Provided information Block Start

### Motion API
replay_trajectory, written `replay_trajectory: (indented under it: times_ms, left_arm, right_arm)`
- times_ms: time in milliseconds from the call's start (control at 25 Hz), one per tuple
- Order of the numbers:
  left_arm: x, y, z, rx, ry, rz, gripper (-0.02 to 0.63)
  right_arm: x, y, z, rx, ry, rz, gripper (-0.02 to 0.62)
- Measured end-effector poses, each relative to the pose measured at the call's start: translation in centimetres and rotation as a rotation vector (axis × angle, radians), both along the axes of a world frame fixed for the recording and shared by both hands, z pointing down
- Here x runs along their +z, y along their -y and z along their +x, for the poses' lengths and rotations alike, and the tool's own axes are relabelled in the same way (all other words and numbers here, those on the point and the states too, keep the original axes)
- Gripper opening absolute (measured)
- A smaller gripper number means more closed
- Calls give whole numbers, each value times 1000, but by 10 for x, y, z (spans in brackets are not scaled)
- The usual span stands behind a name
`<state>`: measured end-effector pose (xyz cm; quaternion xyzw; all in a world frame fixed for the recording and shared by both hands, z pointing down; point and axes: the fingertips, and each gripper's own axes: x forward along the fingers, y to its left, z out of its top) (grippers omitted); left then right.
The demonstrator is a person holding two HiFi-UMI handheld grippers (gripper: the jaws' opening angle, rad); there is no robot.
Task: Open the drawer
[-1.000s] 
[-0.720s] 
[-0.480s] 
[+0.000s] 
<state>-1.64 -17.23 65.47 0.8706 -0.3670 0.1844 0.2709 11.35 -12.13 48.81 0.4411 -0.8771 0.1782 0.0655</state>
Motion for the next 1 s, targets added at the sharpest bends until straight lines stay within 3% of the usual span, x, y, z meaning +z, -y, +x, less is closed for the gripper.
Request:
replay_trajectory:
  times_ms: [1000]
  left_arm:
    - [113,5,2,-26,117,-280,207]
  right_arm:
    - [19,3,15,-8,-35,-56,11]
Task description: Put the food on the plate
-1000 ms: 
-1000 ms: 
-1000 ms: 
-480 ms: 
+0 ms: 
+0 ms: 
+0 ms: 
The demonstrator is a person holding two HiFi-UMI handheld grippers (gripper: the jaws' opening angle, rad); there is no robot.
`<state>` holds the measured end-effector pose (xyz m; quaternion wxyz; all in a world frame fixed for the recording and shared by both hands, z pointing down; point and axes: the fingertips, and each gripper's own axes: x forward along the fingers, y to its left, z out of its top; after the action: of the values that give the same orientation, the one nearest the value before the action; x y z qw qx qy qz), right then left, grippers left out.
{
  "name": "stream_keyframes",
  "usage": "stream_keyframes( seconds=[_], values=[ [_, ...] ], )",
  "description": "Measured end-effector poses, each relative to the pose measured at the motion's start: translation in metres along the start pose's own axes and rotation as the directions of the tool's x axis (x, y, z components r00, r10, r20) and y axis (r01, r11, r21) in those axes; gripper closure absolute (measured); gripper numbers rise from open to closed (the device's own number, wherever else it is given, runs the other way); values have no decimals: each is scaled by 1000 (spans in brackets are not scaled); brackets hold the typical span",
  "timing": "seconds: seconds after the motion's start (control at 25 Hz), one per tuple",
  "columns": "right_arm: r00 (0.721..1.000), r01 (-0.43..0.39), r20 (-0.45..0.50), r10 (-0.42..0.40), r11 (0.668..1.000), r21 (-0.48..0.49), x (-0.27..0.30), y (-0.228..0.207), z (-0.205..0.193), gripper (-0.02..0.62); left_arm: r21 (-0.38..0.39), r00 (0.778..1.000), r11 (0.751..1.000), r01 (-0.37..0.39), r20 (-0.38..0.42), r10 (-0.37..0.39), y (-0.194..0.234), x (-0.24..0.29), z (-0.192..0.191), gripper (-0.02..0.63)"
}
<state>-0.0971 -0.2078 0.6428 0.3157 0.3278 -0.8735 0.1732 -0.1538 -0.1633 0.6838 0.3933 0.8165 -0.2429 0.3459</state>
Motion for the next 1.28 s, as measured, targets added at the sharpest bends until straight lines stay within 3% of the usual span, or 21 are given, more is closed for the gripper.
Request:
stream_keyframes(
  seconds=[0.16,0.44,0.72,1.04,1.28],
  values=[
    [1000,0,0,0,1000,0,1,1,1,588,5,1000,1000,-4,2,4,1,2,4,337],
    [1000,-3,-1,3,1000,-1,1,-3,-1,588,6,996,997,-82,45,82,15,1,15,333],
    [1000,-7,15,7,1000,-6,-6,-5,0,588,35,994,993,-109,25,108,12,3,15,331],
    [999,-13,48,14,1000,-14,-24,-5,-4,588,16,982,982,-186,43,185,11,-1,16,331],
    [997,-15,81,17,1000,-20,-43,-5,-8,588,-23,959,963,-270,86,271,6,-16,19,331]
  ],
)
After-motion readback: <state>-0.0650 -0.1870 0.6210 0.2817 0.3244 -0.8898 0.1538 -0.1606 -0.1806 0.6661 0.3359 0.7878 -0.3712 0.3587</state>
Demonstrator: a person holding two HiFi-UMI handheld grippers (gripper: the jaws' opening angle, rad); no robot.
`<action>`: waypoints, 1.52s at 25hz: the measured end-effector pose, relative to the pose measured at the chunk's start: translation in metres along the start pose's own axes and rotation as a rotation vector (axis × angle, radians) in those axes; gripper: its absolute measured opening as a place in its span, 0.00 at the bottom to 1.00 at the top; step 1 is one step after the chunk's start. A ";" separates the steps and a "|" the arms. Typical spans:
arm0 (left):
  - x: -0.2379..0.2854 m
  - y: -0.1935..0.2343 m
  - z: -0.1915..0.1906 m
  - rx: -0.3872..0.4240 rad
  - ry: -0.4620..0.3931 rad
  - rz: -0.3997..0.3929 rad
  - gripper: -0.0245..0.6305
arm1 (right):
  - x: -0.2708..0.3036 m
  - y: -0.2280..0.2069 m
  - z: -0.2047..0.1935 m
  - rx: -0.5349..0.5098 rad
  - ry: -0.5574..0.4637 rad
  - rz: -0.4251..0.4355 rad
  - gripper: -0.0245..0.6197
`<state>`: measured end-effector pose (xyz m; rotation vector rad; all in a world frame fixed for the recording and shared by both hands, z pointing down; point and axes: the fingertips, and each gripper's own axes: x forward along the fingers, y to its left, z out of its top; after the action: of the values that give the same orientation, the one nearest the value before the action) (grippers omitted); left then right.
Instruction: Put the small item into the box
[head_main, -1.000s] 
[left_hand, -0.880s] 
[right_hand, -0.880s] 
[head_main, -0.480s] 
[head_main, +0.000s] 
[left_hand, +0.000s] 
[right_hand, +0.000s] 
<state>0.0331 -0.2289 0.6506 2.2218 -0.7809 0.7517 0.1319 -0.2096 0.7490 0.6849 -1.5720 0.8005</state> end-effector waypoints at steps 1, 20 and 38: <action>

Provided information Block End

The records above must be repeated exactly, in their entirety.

### Answer
### Motion API
replay_trajectory, written `replay_trajectory: (indented under it: times_ms, left_arm, right_arm)`
- times_ms: time in milliseconds from the call's start (control at 25 Hz), one per tuple
- Order of the numbers:
  left_arm: x, y, z, rx, ry, rz, gripper (-0.02 to 0.63)
  right_arm: x, y, z, rx, ry, rz, gripper (-0.02 to 0.62)
- Measured end-effector poses, each relative to the pose measured at the call's start: translation in centimetres and rotation as a rotation vector (axis × angle, radians), both along the axes of a world frame fixed for the recording and shared by both hands, z pointing down
- Here x runs along their +z, y along their -y and z along their +x, for the poses' lengths and rotations alike, and the tool's own axes are relabelled in the same way (all other words and numbers here, those on the point and the states too, keep the original axes)
- Gripper opening absolute (measured)
- A smaller gripper number means more closed
- Calls give whole numbers, each value times 1000, but by 10 for x, y, z (spans in brackets are not scaled)
- The usual span stands behind a name
`<state>`: measured end-effector pose (xyz cm; quaternion xyzw; all in a world frame fixed for the recording and shared by both hands, z pointing down; point and axes: the fingertips, and each gripper's own axes: x forward along the fingers, y to its left, z out of its top) (grippers omitted); left then right.
The demonstrator is a person holding two HiFi-UMI handheld grippers (gripper: the jaws' opening angle, rad); there is no robot.
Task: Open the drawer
[-1.000s] 
[-0.720s] 
[-0.480s] 
[+0.000s] 
<state>-1.64 -17.23 65.47 0.8706 -0.3670 0.1844 0.2709 11.35 -12.13 48.81 0.4411 -0.8771 0.1782 0.0655</state>
Motion for the next 1 s, targets added at the sharpest bends until straight lines stay within 3% of the usual span, x, y, z meaning +z, -y, +x, less is closed for the gripper.
Request:
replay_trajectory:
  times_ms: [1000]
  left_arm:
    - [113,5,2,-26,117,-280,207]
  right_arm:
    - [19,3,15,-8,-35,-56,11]
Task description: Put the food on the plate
-1000 ms: 
-1000 ms: 
-1000 ms: 
-480 ms: 
+0 ms: 
+0 ms: 
+0 ms: 
The demonstrator is a person holding two HiFi-UMI handheld grippers (gripper: the jaws' opening angle, rad); there is no robot.
`<state>` holds the measured end-effector pose (xyz m; quaternion wxyz; all in a world frame fixed for the recording and shared by both hands, z pointing down; point and axes: the fingertips, and each gripper's own axes: x forward along the fingers, y to its left, z out of its top; after the action: of the values that give the same orientation, the one nearest the value before the action; x y z qw qx qy qz), right then left, grippers left out.
{
  "name": "stream_keyframes",
  "usage": "stream_keyframes( seconds=[_], values=[ [_, ...] ], )",
  "description": "Measured end-effector poses, each relative to the pose measured at the motion's start: translation in metres along the start pose's own axes and rotation as the directions of the tool's x axis (x, y, z components r00, r10, r20) and y axis (r01, r11, r21) in those axes; gripper closure absolute (measured); gripper numbers rise from open to closed (the device's own number, wherever else it is given, runs the other way); values have no decimals: each is scaled by 1000 (spans in brackets are not scaled); brackets hold the typical span",
  "timing": "seconds: seconds after the motion's start (control at 25 Hz), one per tuple",
  "columns": "right_arm: r00 (0.721..1.000), r01 (-0.43..0.39), r20 (-0.45..0.50), r10 (-0.42..0.40), r11 (0.668..1.000), r21 (-0.48..0.49), x (-0.27..0.30), y (-0.228..0.207), z (-0.205..0.193), gripper (-0.02..0.62); left_arm: r21 (-0.38..0.39), r00 (0.778..1.000), r11 (0.751..1.000), r01 (-0.37..0.39), r20 (-0.38..0.42), r10 (-0.37..0.39), y (-0.194..0.234), x (-0.24..0.29), z (-0.192..0.191), gripper (-0.02..0.63)"
}
<state>-0.0971 -0.2078 0.6428 0.3157 0.3278 -0.8735 0.1732 -0.1538 -0.1633 0.6838 0.3933 0.8165 -0.2429 0.3459</state>
Motion for the next 1.28 s, as measured, targets added at the sharpest bends until straight lines stay within 3% of the usual span, or 21 are given, more is closed for the gripper.
Request:
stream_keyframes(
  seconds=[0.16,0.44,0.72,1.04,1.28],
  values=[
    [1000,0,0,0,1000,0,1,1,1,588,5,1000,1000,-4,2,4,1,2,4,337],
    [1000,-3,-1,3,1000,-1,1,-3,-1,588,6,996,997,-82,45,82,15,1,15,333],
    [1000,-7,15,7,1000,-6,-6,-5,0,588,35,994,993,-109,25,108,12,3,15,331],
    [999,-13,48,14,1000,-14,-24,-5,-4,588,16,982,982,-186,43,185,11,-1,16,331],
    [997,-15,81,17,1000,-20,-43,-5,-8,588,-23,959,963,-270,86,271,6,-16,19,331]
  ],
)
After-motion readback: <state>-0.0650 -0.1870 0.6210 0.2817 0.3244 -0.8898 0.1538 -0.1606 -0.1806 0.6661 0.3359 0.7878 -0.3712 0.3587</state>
Demonstrator: a person holding two HiFi-UMI handheld grippers (gripper: the jaws' opening angle, rad); no robot.
`<action>`: waypoints, 1.52s at 25hz: the measured end-effector pose, relative to the pose measured at the chunk's start: translation in metres along the start pose's own axes and rotation as a rotation vector (axis × angle, radians) in those axes; gripper: its absolute measured opening as a place in its span, 0.00 at the bottom to 1.00 at the top; step 1 is one step after the chunk's start. A ";" separates the steps and a "|" the arms. Typical spans:
arm0 (left):
  - x: -0.2379..0.2854 m
  - y: -0.1935..0.2343 m
  - z: -0.1915..0.1906 m
  - rx: -0.3872..0.4240 rad
  - ry: -0.4620..0.3931 rad
  - rz: -0.3997..0.3929 rad
  - gripper: -0.0245..0.6305
arm1 (right):
  - x: -0.2708..0.3036 m
  - y: -0.2280..0.2069 m
  - z: -0.2047..0.1935 m
  - rx: -0.5349..0.5098 rad
  - ry: -0.5574..0.4637 rad
  - rz: -0.4251..0.4355 rad
  - gripper: -0.0245..0.6197
`<state>`: measured end-effector pose (xyz m; rotation vector rad; all in a world frame fixed for the recording and shared by both hands, z pointing down; point and axes: the fingertips, and each gripper's own axes: x forward along the fingers, y to its left, z out of its top; after the action: of the values that give the same orientation, the one nearest the value before the action) (grippers omitted); left then right.
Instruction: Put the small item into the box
[head_main, -1.000s] 
[left_hand, -0.880s] 
[right_hand, -0.880s] 
[head_main, -0.480s] 
[head_main, +0.000s] 
[left_hand, +0.000s] 
[right_hand, +0.000s] 
<state>0.0331 -0.2289 0.6506 2.2218 -0.7809 0.7517 0.1319 -0.2096 0.7490 0.6849 -1.5720 0.8005</state> end-effector waypoints at steps 1, 20 and 38: <action>

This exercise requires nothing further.